Rochester Residents Debate Library's Web Policy
-- Library Journal, 4/16/2007
Citizens in Rochester don't seem as keen as Monroe County Executive Maggie Brooks to crack down on "porn at the library" if it means a draconian filter policy. Brooks had threatened to pull $6.6 million in funding for the Central Library in Rochester and its services to 34 member libraries in the Monroe County Library System if they didn't block all pornography. The board in Rochester as well as library administrators agreed to take another look at the library policy. The policy had allowed disabling of the filter on request by adults, tracking advice given by the American Library Association regarding the Children's Internet Protection Agency; however, in the wake of Brooks's threat, the library decided to stop disabling the filter.

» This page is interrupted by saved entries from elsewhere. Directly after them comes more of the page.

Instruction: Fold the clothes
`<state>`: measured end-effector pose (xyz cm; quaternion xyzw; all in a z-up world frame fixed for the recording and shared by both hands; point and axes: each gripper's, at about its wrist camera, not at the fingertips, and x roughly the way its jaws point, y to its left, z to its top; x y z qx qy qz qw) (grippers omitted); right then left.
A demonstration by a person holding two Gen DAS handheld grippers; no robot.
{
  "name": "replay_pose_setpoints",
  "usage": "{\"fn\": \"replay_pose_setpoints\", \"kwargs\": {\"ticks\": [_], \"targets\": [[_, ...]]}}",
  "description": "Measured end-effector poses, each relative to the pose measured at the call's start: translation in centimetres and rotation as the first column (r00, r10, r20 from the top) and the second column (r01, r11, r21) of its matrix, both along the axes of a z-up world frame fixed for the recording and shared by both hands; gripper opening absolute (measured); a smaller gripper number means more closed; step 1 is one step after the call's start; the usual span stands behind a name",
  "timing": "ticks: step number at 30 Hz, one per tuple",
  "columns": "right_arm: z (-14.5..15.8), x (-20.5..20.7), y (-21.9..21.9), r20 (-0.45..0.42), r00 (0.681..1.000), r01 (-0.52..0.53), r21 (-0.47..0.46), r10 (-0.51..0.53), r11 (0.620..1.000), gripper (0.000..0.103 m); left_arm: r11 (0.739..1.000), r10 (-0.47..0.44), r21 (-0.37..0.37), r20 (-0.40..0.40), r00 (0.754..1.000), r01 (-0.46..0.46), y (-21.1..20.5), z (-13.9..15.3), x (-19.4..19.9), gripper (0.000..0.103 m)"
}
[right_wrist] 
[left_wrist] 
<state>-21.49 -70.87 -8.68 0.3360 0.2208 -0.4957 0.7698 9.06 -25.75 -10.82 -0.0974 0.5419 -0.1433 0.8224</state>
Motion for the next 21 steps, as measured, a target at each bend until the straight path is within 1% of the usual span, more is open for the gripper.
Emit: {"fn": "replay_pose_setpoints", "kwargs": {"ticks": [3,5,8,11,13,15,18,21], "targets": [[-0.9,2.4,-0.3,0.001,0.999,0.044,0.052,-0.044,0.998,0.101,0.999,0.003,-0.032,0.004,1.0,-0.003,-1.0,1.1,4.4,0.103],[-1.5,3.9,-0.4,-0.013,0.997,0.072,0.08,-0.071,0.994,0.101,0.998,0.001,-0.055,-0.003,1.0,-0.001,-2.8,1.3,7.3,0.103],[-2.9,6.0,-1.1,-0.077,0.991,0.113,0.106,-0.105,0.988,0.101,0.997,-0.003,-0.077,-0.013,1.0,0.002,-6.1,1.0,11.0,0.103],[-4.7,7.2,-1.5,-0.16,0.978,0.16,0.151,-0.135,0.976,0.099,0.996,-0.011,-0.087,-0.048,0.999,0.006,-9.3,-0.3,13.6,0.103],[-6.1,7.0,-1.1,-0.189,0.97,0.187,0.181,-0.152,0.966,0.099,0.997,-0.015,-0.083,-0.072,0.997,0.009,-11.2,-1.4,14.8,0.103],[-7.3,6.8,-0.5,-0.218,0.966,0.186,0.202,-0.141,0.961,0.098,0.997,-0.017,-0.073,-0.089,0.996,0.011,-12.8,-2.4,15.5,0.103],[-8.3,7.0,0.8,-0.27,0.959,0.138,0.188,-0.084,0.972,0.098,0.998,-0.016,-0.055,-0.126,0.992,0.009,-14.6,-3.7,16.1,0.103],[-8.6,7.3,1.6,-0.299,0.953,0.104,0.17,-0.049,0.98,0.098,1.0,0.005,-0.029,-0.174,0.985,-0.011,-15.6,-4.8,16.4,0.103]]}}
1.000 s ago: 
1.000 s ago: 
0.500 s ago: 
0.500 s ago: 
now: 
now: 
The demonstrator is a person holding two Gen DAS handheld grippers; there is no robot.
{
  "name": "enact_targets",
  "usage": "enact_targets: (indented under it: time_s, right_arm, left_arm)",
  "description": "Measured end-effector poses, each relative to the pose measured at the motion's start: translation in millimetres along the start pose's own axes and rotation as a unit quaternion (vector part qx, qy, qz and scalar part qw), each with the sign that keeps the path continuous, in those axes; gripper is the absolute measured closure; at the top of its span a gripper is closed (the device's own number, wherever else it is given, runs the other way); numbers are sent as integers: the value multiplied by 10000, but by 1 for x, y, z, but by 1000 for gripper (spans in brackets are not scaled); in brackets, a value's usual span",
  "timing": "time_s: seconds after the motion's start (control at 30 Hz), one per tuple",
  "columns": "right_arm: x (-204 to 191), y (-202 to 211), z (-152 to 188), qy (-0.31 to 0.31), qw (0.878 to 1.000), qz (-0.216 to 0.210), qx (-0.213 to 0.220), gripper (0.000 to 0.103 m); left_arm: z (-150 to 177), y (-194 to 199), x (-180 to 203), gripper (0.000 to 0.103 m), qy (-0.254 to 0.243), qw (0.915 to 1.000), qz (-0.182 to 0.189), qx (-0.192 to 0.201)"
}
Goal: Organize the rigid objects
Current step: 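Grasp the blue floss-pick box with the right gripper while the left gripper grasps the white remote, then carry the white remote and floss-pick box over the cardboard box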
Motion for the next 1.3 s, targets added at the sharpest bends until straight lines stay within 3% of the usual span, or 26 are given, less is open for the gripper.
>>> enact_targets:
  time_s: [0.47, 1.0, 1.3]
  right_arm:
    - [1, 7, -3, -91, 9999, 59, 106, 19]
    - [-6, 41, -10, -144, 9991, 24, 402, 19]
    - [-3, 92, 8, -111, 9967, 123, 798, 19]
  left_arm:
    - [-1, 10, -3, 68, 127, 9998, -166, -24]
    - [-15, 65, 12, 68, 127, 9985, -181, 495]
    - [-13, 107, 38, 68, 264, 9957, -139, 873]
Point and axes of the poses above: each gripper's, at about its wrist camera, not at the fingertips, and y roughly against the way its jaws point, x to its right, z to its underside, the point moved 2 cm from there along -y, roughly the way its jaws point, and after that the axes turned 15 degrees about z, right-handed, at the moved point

According to a report in the Democrat and Chronicle, a forum last Thursday drew more than 100 people; about one in three of the attendees spoke, with two-thirds of them supporting the library's previous policy. "The current discussion is not about pornography, rather it is about censorship," said one commenter. Another responded that pornography didn't belong in the library, period: "We don't let strip clubs open next to schools." John Lovenheim, president of the Rochester Public Library and a member of the task force established to review the policy, said they were taking Brooks' threat seriously, "because she said it, and she put it in writing."